WHAT IS BEING ASKED >> Please copy out the entries below exactly, beginning with the line that contains "outline --target=metal pot" and ending with the line that contains "outline --target=kitchen counter", and include nothing outside that span.
───── DATA EXTRACT ─────
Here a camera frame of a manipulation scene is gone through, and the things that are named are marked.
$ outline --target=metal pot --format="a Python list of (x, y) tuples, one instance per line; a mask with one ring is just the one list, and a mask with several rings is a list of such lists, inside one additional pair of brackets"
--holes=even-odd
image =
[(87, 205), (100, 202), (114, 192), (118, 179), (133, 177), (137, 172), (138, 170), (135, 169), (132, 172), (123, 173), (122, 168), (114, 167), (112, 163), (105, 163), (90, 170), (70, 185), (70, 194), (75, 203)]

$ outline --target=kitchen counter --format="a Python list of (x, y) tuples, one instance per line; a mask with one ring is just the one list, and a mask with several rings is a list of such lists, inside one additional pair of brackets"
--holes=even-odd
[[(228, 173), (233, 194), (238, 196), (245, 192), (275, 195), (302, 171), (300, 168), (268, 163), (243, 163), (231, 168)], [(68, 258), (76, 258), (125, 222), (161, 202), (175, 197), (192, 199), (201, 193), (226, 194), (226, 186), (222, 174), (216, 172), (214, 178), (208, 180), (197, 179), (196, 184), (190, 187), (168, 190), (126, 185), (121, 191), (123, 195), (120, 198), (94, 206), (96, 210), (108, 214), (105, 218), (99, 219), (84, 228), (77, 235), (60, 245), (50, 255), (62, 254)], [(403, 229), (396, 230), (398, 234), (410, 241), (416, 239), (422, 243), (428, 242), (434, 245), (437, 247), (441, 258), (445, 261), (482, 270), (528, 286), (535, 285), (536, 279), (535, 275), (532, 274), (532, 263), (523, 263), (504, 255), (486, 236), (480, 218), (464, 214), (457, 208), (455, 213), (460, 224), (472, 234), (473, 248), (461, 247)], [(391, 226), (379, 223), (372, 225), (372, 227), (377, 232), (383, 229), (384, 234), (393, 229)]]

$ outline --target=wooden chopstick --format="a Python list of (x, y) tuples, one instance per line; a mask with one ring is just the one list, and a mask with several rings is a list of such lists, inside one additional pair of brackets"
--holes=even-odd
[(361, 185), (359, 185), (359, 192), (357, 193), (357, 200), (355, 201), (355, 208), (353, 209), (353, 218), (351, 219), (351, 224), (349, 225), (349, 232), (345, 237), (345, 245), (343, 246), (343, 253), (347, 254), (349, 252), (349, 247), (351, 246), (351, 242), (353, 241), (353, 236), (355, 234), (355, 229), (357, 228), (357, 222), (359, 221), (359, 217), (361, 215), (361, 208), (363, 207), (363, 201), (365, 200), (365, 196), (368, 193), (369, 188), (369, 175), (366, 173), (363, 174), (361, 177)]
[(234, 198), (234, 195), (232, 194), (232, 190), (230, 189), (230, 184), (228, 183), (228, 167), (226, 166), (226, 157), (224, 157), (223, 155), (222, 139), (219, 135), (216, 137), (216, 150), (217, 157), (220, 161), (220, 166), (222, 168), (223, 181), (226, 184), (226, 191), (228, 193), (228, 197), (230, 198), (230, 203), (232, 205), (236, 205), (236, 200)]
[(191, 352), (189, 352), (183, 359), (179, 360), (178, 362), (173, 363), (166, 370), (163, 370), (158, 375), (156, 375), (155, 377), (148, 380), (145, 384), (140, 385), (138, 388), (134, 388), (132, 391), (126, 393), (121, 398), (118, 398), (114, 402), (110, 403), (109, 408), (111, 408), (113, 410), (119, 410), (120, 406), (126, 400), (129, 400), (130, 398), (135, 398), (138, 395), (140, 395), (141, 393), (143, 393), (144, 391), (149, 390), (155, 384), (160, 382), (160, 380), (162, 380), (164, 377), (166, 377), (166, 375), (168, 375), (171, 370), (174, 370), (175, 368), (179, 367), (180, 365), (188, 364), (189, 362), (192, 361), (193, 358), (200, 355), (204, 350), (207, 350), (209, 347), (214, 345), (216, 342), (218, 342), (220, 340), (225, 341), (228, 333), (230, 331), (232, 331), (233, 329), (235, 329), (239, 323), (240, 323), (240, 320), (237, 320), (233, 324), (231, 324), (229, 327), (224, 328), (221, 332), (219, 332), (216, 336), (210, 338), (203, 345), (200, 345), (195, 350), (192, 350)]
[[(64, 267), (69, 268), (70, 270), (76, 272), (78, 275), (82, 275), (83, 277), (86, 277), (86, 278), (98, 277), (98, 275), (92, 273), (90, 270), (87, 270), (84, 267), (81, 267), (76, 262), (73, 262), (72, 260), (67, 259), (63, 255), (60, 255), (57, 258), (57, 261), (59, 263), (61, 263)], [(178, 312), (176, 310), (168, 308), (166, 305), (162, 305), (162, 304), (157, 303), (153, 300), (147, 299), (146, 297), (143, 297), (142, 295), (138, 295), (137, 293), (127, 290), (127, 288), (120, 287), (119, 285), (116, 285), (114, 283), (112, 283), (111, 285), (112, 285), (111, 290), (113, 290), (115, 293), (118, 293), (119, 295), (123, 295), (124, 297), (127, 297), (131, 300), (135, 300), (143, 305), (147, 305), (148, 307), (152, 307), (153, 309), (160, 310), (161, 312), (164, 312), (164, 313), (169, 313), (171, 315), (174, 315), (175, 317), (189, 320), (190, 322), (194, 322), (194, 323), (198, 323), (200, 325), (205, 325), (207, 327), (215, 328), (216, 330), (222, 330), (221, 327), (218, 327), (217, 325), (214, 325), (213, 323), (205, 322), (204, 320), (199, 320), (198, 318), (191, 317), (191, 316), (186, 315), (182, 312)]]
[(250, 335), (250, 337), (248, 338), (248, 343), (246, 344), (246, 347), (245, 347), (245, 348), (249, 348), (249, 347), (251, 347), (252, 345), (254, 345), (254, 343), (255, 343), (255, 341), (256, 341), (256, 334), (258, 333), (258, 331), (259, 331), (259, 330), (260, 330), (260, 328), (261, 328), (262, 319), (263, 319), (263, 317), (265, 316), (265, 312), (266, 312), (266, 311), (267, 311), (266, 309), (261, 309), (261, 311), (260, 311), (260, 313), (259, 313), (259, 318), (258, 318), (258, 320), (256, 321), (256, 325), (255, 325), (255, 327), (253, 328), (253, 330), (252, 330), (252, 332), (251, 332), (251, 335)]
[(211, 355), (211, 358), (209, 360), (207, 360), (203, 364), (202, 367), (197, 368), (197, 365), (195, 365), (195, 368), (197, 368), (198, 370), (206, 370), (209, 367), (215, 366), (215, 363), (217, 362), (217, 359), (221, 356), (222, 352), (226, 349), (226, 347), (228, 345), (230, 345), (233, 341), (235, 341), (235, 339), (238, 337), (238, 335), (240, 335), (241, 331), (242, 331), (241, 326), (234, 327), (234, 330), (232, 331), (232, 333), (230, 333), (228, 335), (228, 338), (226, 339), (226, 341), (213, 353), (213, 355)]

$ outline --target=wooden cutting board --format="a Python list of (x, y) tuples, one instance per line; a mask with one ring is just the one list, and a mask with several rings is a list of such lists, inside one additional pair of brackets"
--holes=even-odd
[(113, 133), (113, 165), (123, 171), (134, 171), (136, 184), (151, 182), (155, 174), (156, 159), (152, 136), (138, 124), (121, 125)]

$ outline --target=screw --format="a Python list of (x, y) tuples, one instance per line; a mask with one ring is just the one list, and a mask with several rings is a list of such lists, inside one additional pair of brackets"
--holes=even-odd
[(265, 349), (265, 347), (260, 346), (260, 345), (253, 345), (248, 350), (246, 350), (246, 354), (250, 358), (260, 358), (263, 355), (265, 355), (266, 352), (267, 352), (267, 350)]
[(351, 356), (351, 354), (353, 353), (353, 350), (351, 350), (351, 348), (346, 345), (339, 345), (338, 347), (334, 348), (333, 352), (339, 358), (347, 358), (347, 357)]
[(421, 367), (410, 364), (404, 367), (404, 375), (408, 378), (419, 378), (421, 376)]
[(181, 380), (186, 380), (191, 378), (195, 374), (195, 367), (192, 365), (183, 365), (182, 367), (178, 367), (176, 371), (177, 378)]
─────
SOLVED PROBLEM >>
$ outline --target=metal pot --format="a Python list of (x, y) tuples, one instance per line; a mask with one ring is just the one list, and a mask with several rings is a list of such lists, inside one additional pair of brackets"
--holes=even-odd
image =
[(87, 205), (100, 202), (114, 192), (118, 179), (133, 177), (137, 172), (138, 170), (135, 169), (132, 172), (123, 173), (122, 168), (114, 167), (112, 163), (105, 163), (90, 170), (70, 185), (70, 194), (75, 203)]

$ outline --target=kitchen counter --format="a Python list of (x, y) tuples, one instance per line; a mask with one ring is just the one list, and a mask with several rings is a list of such lists, inside one additional pair of brackets"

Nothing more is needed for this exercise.